Miło zaskoczył mnie Sixt, oferując dwa elektryczne Mercedesy. Szkoda tylko, że to oferta dla zamożnych, a w klasie niskobudżetowej nie ma absolutnie nic. Zresztą absolutnie nic elektrycznego nie ma w większości wypożyczalni, czyli na stronach gdzie oglądamy ofertę tylko jednej firmy. Widząc tę sytuację jestem niemal pewien, że również na tych witrynach agregujących oferty wielu wypożyczalni widzimy coś nie całkiem zgodnego z prawdą. Zapewne gdyby przyszło co do czego (co planuję sprawdzić w niedalekiej przyszłości), wypożyczenie samochodu elektrycznego byłoby albo niemożliwe, albo wymagałoby rezerwacji terminu z ogromnym wyprzedzeniem, a do tego czasu może uda się coś załatwić. Albo klient się rozmyśli.
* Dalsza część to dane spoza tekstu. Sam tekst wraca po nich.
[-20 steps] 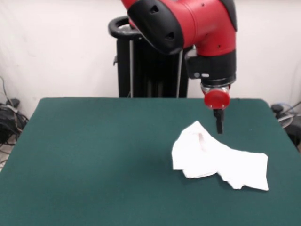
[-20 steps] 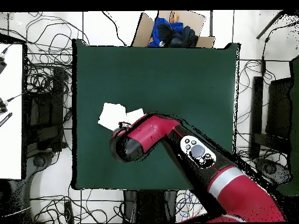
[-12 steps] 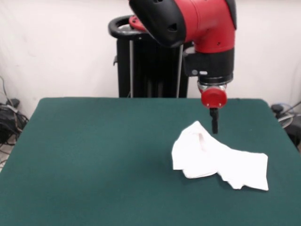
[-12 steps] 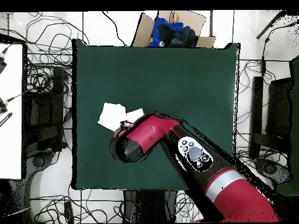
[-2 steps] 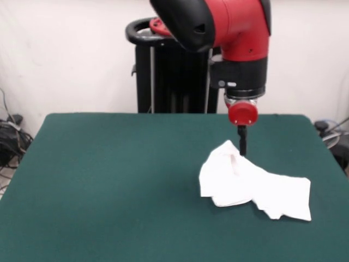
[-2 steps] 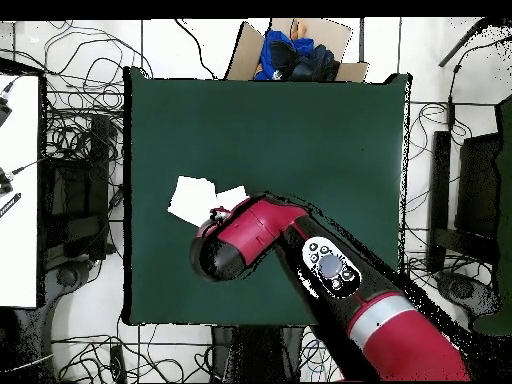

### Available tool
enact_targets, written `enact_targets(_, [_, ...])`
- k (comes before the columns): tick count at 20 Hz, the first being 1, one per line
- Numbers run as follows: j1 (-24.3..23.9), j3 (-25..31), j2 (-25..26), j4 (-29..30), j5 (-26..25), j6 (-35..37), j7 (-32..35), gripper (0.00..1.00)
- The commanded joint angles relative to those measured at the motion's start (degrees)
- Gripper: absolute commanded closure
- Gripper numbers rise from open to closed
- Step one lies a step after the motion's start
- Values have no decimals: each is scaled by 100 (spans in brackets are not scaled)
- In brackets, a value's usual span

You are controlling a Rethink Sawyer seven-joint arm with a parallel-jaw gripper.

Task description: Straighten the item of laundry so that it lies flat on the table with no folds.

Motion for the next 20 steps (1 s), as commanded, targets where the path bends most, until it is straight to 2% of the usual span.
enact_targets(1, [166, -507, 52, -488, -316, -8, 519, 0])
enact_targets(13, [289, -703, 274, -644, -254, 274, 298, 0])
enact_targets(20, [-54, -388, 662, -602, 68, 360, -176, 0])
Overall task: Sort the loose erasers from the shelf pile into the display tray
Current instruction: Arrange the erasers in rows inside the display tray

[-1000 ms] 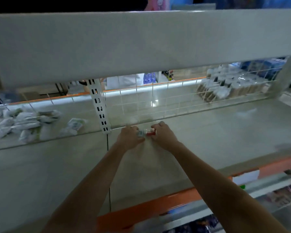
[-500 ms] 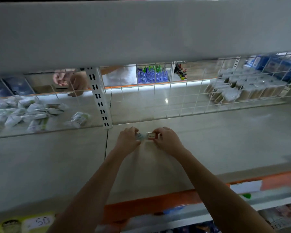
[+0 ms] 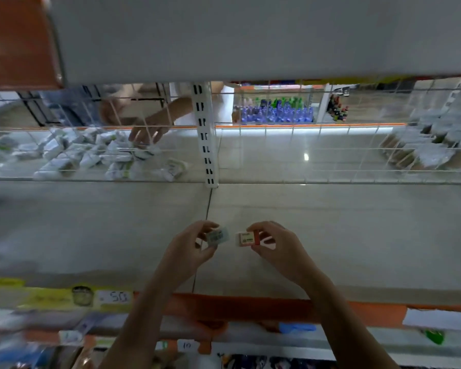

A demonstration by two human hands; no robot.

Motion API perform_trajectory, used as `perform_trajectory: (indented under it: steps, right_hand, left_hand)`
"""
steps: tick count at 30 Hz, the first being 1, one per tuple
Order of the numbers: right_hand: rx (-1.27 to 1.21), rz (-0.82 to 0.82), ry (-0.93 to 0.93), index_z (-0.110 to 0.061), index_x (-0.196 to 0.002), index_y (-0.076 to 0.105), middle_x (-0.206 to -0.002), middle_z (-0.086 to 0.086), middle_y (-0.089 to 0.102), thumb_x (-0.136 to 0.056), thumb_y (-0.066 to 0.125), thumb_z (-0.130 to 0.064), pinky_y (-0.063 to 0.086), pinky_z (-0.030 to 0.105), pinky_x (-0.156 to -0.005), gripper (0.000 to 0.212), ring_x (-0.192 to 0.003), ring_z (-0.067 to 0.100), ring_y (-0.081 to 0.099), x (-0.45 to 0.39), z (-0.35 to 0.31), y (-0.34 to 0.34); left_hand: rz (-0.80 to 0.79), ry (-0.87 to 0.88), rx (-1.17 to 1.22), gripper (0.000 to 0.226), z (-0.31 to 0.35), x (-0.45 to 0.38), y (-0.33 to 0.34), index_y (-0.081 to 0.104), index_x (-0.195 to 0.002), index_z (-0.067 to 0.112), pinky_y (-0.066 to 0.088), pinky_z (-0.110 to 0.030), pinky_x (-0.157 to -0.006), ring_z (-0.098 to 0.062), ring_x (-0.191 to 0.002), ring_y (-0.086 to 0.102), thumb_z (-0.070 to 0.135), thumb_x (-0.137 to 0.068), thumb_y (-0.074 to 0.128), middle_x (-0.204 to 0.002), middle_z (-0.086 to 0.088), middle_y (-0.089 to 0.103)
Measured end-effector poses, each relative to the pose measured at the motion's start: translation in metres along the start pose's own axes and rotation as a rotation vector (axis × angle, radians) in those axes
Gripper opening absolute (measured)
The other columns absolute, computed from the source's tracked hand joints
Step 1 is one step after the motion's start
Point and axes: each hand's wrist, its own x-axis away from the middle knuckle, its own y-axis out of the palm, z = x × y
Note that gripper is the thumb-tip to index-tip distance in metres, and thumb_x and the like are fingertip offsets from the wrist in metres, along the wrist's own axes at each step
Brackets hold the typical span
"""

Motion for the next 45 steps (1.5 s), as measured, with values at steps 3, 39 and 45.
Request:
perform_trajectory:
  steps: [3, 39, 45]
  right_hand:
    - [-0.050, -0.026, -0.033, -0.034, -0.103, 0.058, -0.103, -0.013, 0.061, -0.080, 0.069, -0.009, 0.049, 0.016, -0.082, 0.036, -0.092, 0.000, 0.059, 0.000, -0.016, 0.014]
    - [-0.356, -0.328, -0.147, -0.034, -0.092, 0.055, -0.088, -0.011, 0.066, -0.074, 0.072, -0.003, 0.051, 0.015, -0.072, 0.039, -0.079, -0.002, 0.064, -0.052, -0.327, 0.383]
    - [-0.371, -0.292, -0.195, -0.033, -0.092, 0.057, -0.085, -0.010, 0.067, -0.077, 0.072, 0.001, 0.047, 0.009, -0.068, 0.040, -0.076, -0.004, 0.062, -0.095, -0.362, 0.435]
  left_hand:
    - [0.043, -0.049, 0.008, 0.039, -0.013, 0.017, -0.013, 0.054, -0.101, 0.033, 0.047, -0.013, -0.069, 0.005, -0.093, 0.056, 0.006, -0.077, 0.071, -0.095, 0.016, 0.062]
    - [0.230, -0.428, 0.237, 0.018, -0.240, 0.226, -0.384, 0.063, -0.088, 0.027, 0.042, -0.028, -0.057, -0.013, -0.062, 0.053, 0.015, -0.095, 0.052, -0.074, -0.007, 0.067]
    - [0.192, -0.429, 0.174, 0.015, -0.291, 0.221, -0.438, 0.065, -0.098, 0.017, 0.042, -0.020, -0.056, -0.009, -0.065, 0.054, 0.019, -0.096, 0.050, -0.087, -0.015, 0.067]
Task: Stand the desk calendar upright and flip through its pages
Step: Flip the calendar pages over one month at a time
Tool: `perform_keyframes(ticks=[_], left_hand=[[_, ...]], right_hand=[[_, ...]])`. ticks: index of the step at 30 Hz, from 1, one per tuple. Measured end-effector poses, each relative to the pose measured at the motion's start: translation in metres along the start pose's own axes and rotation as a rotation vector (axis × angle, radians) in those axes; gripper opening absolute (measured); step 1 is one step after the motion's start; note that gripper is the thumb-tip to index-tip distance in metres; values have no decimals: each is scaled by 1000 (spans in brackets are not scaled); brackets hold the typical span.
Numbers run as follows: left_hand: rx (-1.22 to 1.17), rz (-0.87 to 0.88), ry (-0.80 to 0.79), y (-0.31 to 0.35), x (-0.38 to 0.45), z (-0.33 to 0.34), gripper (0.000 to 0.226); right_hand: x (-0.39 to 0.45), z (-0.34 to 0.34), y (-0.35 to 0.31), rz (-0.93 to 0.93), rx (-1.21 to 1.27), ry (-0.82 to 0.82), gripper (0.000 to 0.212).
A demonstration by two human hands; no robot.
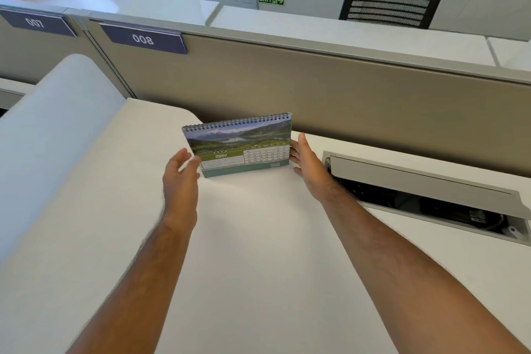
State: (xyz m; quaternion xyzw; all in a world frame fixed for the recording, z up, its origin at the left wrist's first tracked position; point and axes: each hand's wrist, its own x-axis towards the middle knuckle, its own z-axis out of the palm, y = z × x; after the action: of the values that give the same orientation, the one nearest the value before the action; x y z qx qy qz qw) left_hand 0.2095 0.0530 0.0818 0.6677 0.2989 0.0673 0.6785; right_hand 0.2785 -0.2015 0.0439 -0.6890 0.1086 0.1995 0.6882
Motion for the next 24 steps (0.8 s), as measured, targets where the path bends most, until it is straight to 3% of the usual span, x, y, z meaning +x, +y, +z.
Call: perform_keyframes(ticks=[4, 10, 15, 20, 24], left_hand=[[103, -104, -97, -10, -11, 6, 57], [156, -88, -38, -13, -15, 7, 60], [173, -27, 81, -13, -7, 2, 45], [158, 32, 137, -22, -3, -9, 13], [131, 39, 111, -22, -6, -14, 13]], right_hand=[[1, 0, 1, 1, -4, 0, 65], [1, 0, 1, 5, -3, 4, 65], [2, -1, 2, 7, -4, 1, 65], [3, 0, 3, 16, 5, 11, 65], [2, 2, 2, 27, -4, 36, 55]])
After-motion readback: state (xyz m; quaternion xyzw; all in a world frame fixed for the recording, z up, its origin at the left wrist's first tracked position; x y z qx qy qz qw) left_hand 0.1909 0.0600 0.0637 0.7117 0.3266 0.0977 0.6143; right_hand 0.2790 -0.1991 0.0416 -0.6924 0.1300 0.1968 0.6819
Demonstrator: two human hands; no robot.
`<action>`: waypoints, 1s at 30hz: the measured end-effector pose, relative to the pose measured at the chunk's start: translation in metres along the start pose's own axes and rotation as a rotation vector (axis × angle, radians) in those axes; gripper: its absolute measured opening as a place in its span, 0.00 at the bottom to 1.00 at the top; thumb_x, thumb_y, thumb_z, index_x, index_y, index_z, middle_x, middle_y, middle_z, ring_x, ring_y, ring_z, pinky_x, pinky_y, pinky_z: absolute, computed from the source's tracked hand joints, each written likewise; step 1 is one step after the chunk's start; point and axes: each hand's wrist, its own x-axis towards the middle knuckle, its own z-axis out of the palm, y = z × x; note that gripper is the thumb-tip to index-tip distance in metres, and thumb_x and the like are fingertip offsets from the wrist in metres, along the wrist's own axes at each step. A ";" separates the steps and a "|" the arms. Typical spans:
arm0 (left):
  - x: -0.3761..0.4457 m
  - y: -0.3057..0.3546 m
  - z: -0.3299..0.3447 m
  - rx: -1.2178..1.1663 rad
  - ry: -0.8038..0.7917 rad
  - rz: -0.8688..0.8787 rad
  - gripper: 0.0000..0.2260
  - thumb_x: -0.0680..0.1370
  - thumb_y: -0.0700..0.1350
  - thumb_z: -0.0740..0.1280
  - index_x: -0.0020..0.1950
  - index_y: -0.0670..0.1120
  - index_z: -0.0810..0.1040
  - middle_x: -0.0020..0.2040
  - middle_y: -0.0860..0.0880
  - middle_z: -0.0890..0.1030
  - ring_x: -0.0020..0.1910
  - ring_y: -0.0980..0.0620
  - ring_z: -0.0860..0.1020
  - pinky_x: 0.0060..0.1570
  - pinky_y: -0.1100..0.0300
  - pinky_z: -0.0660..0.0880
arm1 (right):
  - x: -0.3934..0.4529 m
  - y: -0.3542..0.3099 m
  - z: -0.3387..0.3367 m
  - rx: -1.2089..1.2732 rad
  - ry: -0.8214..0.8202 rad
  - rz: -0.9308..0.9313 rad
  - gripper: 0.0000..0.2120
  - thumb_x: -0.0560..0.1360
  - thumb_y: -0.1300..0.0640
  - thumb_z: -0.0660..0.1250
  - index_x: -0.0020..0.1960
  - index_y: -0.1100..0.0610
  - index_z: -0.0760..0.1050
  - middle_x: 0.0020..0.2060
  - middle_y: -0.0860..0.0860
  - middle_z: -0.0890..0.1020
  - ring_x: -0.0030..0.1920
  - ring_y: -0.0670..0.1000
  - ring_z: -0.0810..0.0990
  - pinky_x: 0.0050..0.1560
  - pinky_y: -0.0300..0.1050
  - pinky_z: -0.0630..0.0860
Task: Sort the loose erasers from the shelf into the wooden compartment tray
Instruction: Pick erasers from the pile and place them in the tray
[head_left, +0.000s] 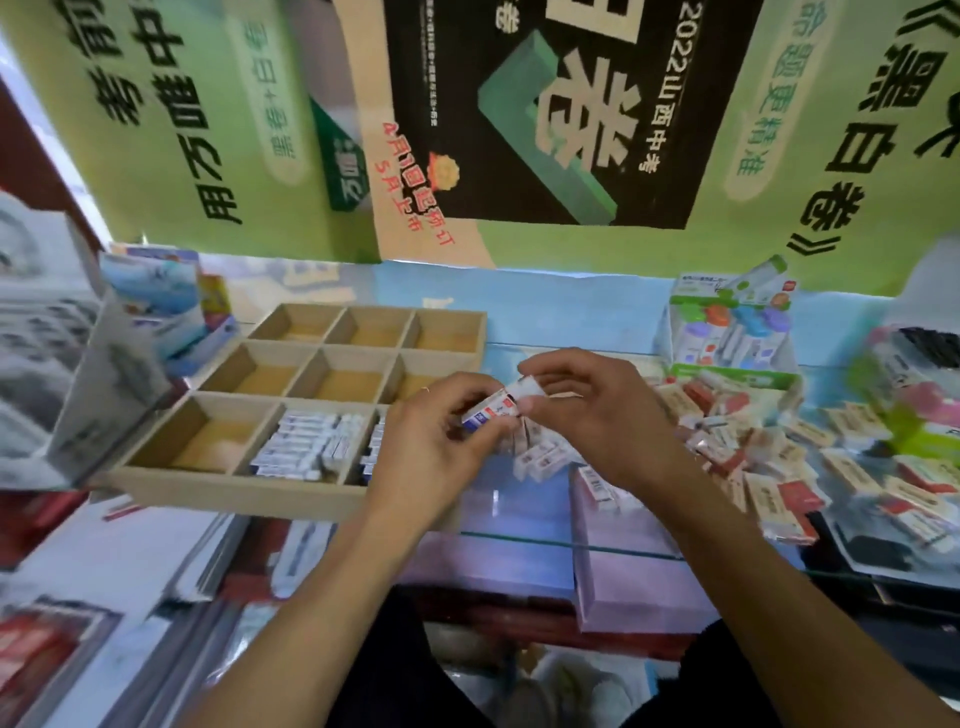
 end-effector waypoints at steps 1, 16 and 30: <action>-0.001 -0.002 -0.005 0.004 0.000 -0.020 0.12 0.72 0.39 0.75 0.43 0.57 0.79 0.44 0.59 0.82 0.41 0.58 0.81 0.40 0.58 0.79 | 0.001 0.000 0.005 0.004 -0.012 -0.007 0.14 0.68 0.65 0.75 0.48 0.49 0.80 0.44 0.47 0.84 0.46 0.47 0.82 0.51 0.39 0.79; -0.007 -0.038 -0.065 -0.046 0.183 -0.275 0.09 0.73 0.39 0.74 0.44 0.54 0.81 0.39 0.54 0.84 0.41 0.53 0.82 0.43 0.55 0.79 | 0.023 0.006 0.053 -0.526 -0.346 -0.201 0.20 0.71 0.63 0.55 0.54 0.60 0.81 0.49 0.56 0.80 0.50 0.52 0.76 0.51 0.34 0.67; 0.002 -0.026 -0.030 0.516 0.032 -0.263 0.07 0.68 0.47 0.75 0.38 0.49 0.77 0.30 0.54 0.78 0.37 0.47 0.79 0.39 0.55 0.75 | 0.023 0.017 0.035 -0.526 -0.245 -0.058 0.12 0.76 0.60 0.64 0.57 0.54 0.79 0.50 0.49 0.75 0.49 0.47 0.73 0.52 0.41 0.69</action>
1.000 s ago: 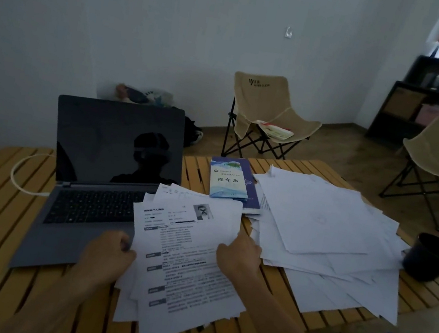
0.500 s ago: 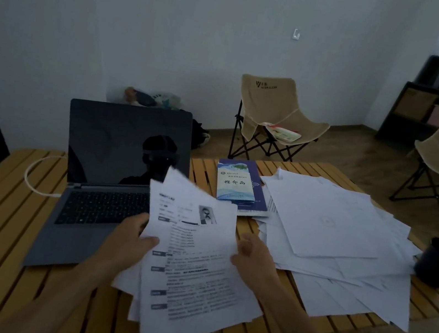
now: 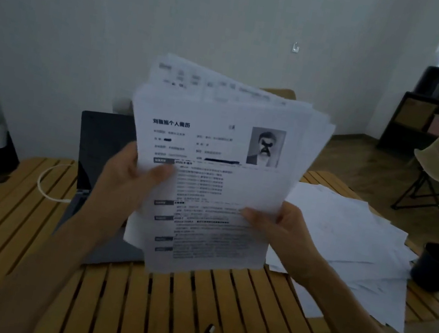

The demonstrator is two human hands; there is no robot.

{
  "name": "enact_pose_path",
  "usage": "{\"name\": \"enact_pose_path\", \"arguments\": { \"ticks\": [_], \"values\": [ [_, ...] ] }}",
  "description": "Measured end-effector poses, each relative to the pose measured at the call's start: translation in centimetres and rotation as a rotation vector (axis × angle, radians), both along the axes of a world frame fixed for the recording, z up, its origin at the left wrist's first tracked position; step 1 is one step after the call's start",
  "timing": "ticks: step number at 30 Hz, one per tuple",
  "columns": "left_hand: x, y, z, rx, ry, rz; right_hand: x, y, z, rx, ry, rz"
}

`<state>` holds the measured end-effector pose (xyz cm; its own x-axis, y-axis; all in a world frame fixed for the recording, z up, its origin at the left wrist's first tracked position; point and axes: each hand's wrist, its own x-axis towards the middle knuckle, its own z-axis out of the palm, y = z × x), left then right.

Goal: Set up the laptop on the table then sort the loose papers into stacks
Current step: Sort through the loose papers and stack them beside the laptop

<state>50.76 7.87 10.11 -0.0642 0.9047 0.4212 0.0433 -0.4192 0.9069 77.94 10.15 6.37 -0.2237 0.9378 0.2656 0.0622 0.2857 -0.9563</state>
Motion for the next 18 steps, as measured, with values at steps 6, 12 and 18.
{"name": "enact_pose_path", "arguments": {
  "ticks": [6,12,18],
  "values": [
    [1.3,-2.3,-3.8,-0.19,0.127,-0.103,0.1,-2.4,-5.6,-0.152,-0.059,0.028],
    [1.5,-2.2,-4.8,-0.1,0.046,0.03,-0.6,-1.3,-5.8,-0.151,0.031,-0.048],
    [1.9,-1.9,-7.9,-0.298,-0.041,0.118,-0.4,-0.8,-8.1,-0.313,-0.174,-0.013]
  ]
}}
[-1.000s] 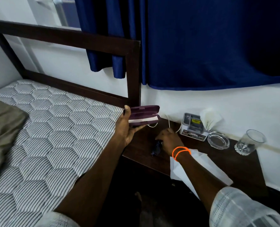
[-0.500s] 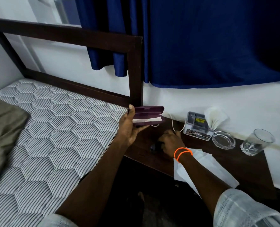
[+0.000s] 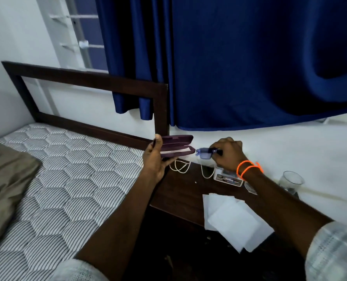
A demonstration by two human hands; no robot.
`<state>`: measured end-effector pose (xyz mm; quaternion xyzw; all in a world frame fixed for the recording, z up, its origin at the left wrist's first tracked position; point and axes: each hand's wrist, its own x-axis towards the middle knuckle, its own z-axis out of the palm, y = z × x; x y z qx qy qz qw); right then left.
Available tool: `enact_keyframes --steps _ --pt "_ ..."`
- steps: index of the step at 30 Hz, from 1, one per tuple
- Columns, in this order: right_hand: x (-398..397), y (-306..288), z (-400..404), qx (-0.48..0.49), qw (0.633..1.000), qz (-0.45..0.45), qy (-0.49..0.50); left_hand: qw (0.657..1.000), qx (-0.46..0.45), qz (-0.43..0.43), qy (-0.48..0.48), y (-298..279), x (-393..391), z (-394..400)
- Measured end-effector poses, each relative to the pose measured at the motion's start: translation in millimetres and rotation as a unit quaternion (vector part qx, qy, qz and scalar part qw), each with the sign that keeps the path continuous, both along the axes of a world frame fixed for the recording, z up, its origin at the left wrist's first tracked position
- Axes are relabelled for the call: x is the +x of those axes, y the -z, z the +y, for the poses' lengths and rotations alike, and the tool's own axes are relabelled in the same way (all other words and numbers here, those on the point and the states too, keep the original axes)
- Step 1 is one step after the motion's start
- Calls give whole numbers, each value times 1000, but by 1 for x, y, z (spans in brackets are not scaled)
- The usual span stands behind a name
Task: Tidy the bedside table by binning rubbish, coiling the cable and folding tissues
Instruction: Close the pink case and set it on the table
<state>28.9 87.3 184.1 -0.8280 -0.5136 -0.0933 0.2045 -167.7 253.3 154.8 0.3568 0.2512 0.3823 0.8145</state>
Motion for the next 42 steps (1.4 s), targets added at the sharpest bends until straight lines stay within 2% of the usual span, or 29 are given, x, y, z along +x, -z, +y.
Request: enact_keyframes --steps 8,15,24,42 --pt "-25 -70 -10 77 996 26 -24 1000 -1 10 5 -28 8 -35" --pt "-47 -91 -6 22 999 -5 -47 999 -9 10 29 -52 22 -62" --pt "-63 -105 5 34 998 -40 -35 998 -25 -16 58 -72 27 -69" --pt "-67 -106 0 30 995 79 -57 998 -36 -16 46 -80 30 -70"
Wystarczyłoby wprowadzić zasadę, że klient może oddać pusty wóz
Znaczy i tak może, ale to wiąże się z dużą dopłatą. Albo dodawać do samochodu elektrycznego kartę do ładowania na stacjach danej sieci, którą klient przedpłaca w momencie odbioru auta. Pomysłów trochę jest, ale chęci w wypożyczalniach brak i nawet nie jestem zdziwiony – w końcu oni nie są od promowania elektromobilności, tylko od zarabiania forsy. Ale nie trzeba wkręcać ludzi, że VW Touran jest elektryczny.